Превыше всего Набоков ценил в кузене сверхъестественное бесстрашие. Юрий так же пламенно увлекался оружием, как юный Набоков бабочками. В совместных играх старший оказывался заводилой: мальчики читали и разыгрывали сцены из романов, паля друг в друга из оружия, арсенал которого разрастался от игрушечных пистолетиков до арбалетов и духовых ружей; под конец друзья щекотали себе нервы, забавляясь с настоящим револьвером. Опасную игрушку у них конфисковали, но Юрий к этому времени уже достаточно повзрослел, чтобы начать готовиться к настоящей военной службе.
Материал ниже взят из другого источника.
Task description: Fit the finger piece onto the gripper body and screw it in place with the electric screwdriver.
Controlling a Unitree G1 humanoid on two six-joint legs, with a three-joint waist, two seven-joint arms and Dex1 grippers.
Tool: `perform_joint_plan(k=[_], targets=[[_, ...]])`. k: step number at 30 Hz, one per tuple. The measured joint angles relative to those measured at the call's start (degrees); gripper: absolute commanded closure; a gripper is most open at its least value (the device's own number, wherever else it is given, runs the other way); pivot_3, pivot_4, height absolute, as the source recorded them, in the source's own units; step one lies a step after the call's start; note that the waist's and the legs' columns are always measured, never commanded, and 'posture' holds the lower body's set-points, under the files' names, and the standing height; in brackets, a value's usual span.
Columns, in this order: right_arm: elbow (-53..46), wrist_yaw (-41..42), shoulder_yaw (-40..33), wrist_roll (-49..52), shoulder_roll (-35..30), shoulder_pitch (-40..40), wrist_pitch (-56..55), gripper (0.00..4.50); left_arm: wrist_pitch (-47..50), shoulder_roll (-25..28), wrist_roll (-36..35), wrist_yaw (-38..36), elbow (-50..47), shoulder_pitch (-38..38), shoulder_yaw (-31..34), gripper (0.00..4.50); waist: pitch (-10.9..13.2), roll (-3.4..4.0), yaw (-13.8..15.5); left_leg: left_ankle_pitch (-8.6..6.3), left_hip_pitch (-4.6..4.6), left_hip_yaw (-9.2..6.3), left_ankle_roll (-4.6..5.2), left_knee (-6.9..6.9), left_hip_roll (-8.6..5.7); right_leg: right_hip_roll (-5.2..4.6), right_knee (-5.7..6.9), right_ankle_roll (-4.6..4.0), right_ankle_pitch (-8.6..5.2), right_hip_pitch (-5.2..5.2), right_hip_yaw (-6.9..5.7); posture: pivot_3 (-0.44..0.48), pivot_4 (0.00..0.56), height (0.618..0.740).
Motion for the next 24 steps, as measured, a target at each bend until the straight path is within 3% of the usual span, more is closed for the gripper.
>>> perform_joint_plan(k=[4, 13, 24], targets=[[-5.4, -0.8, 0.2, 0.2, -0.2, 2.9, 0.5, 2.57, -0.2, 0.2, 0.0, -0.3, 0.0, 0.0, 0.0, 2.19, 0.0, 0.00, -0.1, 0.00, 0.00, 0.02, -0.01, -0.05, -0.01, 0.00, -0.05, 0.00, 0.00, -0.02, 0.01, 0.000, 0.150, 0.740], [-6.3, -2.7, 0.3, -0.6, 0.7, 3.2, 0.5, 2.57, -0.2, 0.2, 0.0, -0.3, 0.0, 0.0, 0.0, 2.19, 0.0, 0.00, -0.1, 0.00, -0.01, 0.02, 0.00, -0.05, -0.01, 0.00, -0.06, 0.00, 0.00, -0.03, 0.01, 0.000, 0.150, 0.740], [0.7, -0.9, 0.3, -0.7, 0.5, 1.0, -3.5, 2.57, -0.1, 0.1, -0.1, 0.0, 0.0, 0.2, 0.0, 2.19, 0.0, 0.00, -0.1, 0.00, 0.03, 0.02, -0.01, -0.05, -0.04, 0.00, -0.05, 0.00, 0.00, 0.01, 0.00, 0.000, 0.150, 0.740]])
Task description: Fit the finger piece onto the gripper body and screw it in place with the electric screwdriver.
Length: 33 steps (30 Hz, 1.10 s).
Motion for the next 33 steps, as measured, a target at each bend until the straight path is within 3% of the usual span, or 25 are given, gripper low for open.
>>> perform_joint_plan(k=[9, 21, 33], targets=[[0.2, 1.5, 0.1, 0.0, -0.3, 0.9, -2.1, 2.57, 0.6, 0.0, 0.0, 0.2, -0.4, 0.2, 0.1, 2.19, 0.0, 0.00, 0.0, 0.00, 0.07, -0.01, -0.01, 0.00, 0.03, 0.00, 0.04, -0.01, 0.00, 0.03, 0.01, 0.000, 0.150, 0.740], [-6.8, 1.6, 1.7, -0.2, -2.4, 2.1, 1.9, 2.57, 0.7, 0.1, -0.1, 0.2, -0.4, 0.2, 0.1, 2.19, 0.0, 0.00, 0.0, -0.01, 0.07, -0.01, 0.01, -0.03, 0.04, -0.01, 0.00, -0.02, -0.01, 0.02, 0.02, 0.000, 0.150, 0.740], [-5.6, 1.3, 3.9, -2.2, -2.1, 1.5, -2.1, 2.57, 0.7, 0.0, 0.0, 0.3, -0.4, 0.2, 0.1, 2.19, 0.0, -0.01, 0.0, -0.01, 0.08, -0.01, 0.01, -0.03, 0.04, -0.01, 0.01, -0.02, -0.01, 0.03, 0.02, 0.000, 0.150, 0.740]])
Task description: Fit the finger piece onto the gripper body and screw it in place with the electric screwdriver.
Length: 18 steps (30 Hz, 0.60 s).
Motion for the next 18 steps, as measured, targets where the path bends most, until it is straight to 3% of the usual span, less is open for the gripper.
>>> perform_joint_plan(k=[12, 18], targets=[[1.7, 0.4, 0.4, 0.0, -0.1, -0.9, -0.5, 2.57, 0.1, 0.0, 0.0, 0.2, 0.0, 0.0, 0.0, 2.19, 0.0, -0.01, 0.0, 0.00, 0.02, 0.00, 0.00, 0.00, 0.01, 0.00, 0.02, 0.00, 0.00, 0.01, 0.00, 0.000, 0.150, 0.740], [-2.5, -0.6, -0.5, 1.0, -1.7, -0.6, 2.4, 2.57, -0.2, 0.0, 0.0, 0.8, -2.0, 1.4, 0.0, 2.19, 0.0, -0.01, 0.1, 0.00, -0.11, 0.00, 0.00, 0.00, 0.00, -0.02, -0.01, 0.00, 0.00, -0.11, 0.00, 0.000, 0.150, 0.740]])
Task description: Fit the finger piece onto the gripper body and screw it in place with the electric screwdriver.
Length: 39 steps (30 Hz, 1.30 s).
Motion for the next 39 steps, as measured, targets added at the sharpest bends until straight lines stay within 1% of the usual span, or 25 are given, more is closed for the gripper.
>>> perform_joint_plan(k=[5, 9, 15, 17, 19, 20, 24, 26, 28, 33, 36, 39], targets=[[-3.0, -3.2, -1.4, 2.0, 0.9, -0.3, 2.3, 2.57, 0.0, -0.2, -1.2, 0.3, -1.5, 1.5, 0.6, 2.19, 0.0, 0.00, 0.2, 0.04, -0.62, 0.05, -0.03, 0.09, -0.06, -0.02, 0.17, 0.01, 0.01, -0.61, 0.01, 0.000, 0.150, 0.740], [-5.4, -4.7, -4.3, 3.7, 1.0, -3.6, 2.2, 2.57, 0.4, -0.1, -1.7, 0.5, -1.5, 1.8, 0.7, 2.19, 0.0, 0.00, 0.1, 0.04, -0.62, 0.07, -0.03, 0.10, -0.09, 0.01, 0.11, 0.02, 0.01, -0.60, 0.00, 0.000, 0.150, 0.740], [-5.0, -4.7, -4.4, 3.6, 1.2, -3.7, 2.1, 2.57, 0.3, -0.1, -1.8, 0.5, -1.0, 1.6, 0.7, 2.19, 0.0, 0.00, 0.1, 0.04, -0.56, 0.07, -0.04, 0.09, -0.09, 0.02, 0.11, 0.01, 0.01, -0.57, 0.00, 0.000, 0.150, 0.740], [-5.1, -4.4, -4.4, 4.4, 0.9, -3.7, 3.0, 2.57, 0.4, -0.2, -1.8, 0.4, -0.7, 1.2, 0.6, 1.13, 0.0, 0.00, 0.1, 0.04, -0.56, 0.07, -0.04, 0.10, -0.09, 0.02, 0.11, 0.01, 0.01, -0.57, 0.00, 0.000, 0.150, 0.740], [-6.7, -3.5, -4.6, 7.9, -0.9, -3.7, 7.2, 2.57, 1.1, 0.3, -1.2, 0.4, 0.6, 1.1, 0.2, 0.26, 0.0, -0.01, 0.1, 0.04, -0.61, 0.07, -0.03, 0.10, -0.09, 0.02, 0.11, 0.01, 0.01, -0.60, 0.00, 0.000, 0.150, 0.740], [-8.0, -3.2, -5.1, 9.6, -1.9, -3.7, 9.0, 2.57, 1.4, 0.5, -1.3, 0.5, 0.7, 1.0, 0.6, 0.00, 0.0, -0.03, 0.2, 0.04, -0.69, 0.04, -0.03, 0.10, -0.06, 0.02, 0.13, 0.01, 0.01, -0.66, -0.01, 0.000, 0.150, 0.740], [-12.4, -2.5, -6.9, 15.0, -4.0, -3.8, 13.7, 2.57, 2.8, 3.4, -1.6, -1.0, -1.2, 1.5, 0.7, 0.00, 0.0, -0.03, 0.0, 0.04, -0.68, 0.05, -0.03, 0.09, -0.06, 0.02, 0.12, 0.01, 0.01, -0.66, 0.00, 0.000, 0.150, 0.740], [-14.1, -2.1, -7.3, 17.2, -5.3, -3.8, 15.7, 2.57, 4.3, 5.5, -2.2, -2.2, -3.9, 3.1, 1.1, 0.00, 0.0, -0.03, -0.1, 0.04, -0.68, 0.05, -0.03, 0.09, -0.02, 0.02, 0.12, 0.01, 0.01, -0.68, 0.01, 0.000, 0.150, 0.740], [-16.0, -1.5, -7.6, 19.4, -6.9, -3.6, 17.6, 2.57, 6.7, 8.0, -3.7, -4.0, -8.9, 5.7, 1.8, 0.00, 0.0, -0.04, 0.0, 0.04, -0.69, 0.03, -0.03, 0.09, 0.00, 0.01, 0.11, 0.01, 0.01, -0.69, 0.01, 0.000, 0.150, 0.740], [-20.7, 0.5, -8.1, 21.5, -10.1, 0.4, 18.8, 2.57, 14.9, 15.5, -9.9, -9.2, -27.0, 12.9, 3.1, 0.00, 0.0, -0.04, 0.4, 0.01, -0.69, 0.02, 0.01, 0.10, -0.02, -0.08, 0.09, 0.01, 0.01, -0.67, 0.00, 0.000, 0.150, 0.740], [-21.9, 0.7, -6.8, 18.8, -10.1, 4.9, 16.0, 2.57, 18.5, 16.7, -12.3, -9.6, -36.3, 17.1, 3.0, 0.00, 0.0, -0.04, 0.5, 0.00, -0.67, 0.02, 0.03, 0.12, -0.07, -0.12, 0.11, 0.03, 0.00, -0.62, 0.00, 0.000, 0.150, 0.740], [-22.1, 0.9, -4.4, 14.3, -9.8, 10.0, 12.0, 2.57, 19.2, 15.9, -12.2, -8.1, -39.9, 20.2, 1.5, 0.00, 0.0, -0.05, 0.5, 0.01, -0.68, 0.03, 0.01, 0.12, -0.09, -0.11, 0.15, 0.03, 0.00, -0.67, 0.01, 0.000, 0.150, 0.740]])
Впрочем, с Юрием Набоков виделся нечасто и большую часть времени проводил один: плакал об упущенных бабочках, покидал товарищей, если с ними было не так интересно, как с Юрием. Да и времени для досуга становилось все меньше. Череду гувернанток сменили наставники – до двенадцати лет Владимир учился дома.
Каждый из домашних учителей, как потом отмечал Набоков, воплощал в себе какую-то грань российского характера, как будто отец задался целью представить сыну все религиозно-культурные типы, населяющие империю. Сельского учителя-толстовца, учившего Набокова в Выре русской грамоте, сменил сын православного дьякона. Вслед за украинским математиком появился латыш, потом польский католик и, наконец, лютеранин еврейского происхождения.
Такая экзотика не всем приходилась по вкусу. Тетки Набокова вели себя в духе его бабушки: обсуждали еврейское происхождение нового воспитателя мальчиков, Филиппа Зеленского, и, когда родителей Набокова не было рядом, норовили поддеть учителя. Сам Володя еще не разбирался в нюансах культурных и социальных градаций; Зеленский стал первым посторонним, к которому у мальчика проснулось чувство солидарности, первым человеком, уязвимость которого он осознал, первым, кого ему еще в детстве захотелось защитить.